Suppose you are a person suffering from Post-Traumatic Stress Disorder (PTSD) and find yourself facing criminal charges in California. In that case, it's only natural to question whether your condition might have influenced your actions.
PTSD is a mental illness that is triggered by experiencing or observing some traumatic event. Some possible symptoms might include nightmares, high anxiety, or flashbacks. PTSD is a severe mental health condition that is often found in military combat veterans.
Suppose you are charged with a domestic violence issue, but you believe you committed the crime because you were quick to anger due to your PTSD. In that case, is it possible to use your PTSD to challenge the criminal charge?

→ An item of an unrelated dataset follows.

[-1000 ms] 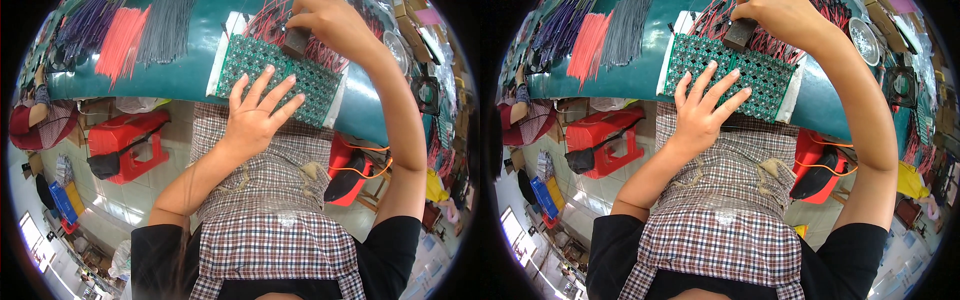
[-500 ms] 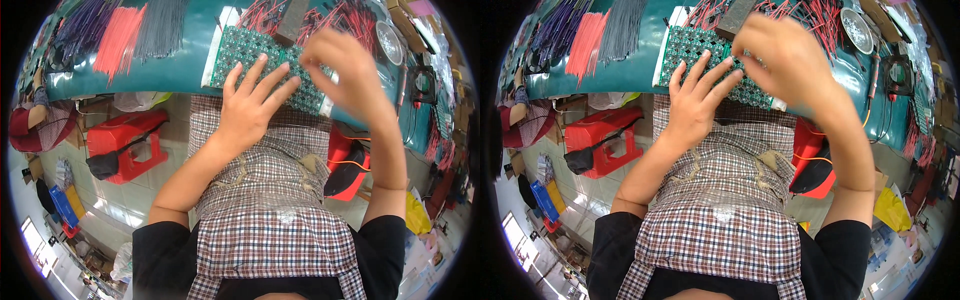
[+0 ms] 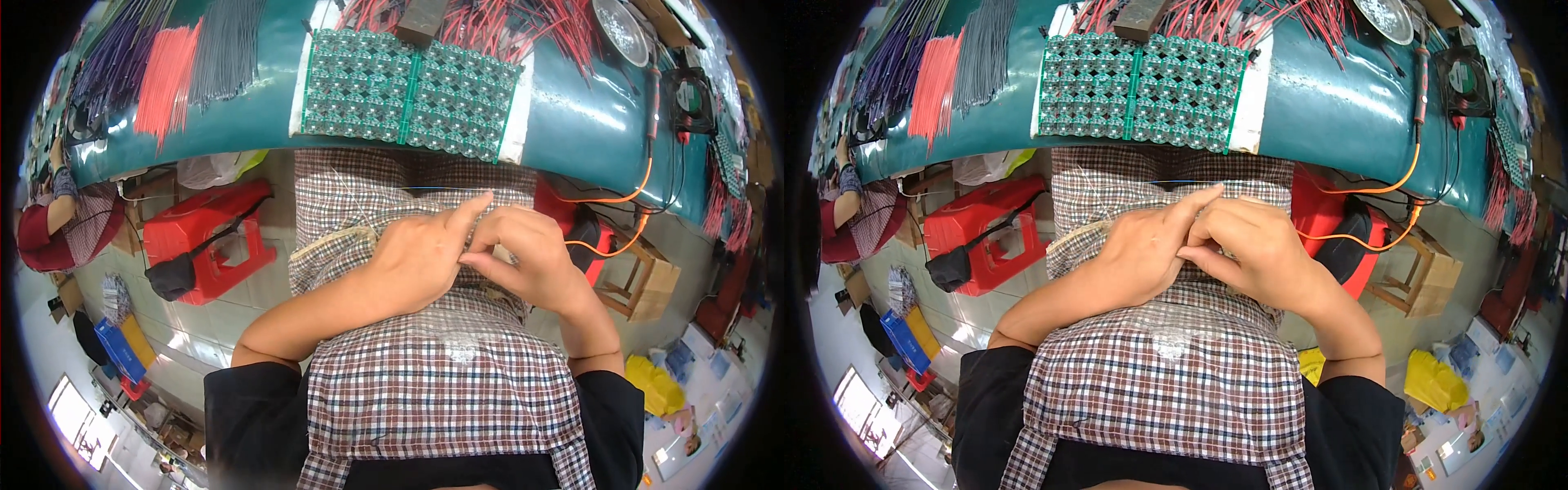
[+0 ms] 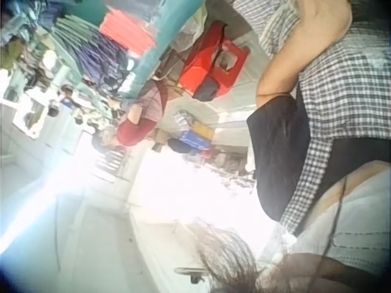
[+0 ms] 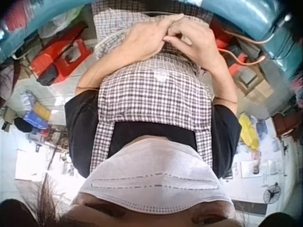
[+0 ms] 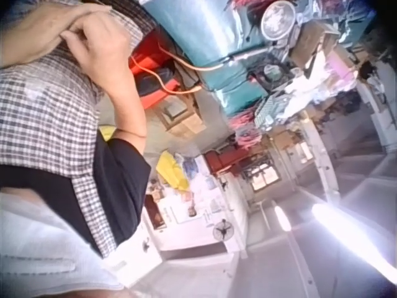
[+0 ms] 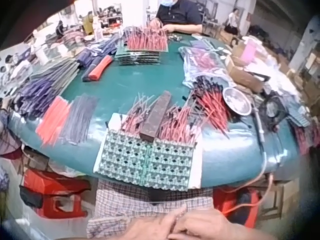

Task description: The person removes a cardboard block from a panel of circuit boards, then solders components onto the circuit boards using a soldering iron and solder wire.

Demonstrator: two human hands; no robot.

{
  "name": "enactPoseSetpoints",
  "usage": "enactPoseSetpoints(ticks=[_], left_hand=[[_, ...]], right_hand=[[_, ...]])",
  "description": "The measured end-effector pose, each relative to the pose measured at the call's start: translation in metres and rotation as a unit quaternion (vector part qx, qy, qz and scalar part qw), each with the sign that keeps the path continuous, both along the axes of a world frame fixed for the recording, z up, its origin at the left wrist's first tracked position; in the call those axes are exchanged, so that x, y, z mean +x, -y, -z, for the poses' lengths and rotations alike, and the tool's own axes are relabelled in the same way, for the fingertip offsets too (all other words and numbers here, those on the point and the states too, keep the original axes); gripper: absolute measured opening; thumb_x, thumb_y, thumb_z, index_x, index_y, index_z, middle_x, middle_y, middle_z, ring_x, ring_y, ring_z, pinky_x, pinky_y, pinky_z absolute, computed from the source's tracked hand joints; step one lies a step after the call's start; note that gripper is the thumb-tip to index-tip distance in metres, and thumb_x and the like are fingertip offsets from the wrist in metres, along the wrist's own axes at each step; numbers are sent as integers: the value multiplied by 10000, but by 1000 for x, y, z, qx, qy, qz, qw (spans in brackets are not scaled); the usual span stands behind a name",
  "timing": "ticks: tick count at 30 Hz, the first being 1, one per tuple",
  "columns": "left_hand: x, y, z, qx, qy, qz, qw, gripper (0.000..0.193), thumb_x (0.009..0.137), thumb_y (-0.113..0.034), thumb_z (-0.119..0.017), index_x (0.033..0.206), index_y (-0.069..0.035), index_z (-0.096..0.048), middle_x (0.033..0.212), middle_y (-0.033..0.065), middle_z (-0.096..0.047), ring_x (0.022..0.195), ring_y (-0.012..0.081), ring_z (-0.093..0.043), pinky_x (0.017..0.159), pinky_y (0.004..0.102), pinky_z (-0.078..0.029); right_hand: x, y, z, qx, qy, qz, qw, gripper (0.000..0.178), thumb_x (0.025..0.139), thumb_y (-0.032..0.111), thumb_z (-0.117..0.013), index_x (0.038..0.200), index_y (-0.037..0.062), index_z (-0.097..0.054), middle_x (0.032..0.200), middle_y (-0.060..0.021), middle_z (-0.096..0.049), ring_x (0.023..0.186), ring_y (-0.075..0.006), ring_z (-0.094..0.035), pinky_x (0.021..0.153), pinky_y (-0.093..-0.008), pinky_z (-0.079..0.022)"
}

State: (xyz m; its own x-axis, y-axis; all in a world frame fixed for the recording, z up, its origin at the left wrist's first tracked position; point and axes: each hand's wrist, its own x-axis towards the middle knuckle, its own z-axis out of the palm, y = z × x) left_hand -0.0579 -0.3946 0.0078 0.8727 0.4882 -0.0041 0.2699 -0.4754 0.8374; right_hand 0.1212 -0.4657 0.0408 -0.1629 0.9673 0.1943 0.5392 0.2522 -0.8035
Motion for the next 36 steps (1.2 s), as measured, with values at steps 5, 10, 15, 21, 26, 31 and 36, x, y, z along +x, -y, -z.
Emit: enactPoseSetpoints(ticks=[5, 10, 15, 21, 26, 31, 36], left_hand=[[2, -18, -34, -170, -115, 60, 977, 183, 948, -120, -578, 1121, -63, -591, 828, 151, -691, 764, 298, -690, 677, 397, -532], [-8, -12, -23, -152, -8, -42, 987, 200, 1004, -160, -551, 927, -40, -692, 837, 112, -694, 754, 268, -690, 673, 368, -527], [-26, -28, -38, -148, -101, -101, 979, 153, 1010, -168, -564, 1034, -49, -657, 715, 96, -637, 606, 198, -628, 595, 326, -478], [-22, -27, -30, -36, -79, -160, 983, 71, 936, -116, -639, 911, -60, -605, 708, 69, -597, 586, 204, -542, 557, 356, -405], [-21, -38, -24, 194, 13, -146, 970, 75, 852, -73, -696, 885, -76, -629, 818, 70, -635, 642, 257, -570, 587, 365, -422], [-18, -33, -18, 84, 25, -248, 965, 59, 851, -63, -718, 873, -74, -664, 855, 53, -630, 634, 197, -634, 541, 321, -476], [-10, -39, -15, 114, 37, -243, 963, 79, 829, -80, -747, 841, -85, -669, 828, 24, -606, 574, 150, -616, 500, 293, -461]], right_hand=[[24, 14, -2, -57, -89, 103, 989, 162, 813, 41, -769, 852, 24, -613, 765, -90, -626, 655, -203, -625, 575, -298, -493], [69, 12, -5, 23, 74, 176, 981, 105, 855, 46, -740, 905, 6, -657, 814, -80, -665, 716, -194, -646, 637, -310, -517], [222, -4, -4, 140, 467, 348, 801, 307, 891, 25, -628, 1183, 112, -661, 898, -89, -634, 776, -272, -621, 685, -390, -497], [299, -26, 23, 107, 627, 208, 743, 539, 799, -11, -610, 1303, 182, -619, 918, -40, -565, 891, -224, -601, 799, -348, -474], [305, -39, 28, 151, 520, 181, 821, 453, 816, -13, -592, 1254, 94, -627, 1128, -101, -659, 1030, -264, -644, 900, -354, -502], [209, -15, 9, 246, 168, 371, 880, 291, 841, -30, -759, 1105, 33, -657, 993, -141, -687, 898, -254, -677, 848, -344, -533], [86, 11, -4, 374, 76, 282, 880, 304, 813, -12, -780, 920, 64, -506, 730, -55, -528, 646, -145, -490, 606, -300, -466]])
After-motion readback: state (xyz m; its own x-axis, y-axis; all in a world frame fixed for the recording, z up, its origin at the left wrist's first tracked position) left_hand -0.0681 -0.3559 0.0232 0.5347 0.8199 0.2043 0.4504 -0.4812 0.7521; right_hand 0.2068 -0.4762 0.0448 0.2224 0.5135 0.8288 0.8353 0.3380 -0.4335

The answer will always depend on the case details and the severity level of your mental health condition. Simply put, in some cases, PTSD can be used to defend against a criminal charge, receive a lighter sentence, obtain probation, or enter California's military diversion program.
Sometimes, a person's PTSD is so severe that it renders them mentally insane. If this occurs and you commit a crime, you might be able to use your PTSD to support an insanity defense, which is a valid defense to challenge criminal charges.
The defense could work if you were permanently insane or temporarily insane when you committed a crime. California law says that you are legally insane if, at the time that you committed a crime, you did not understand the nature of your act or could not distinguish between right and wrong.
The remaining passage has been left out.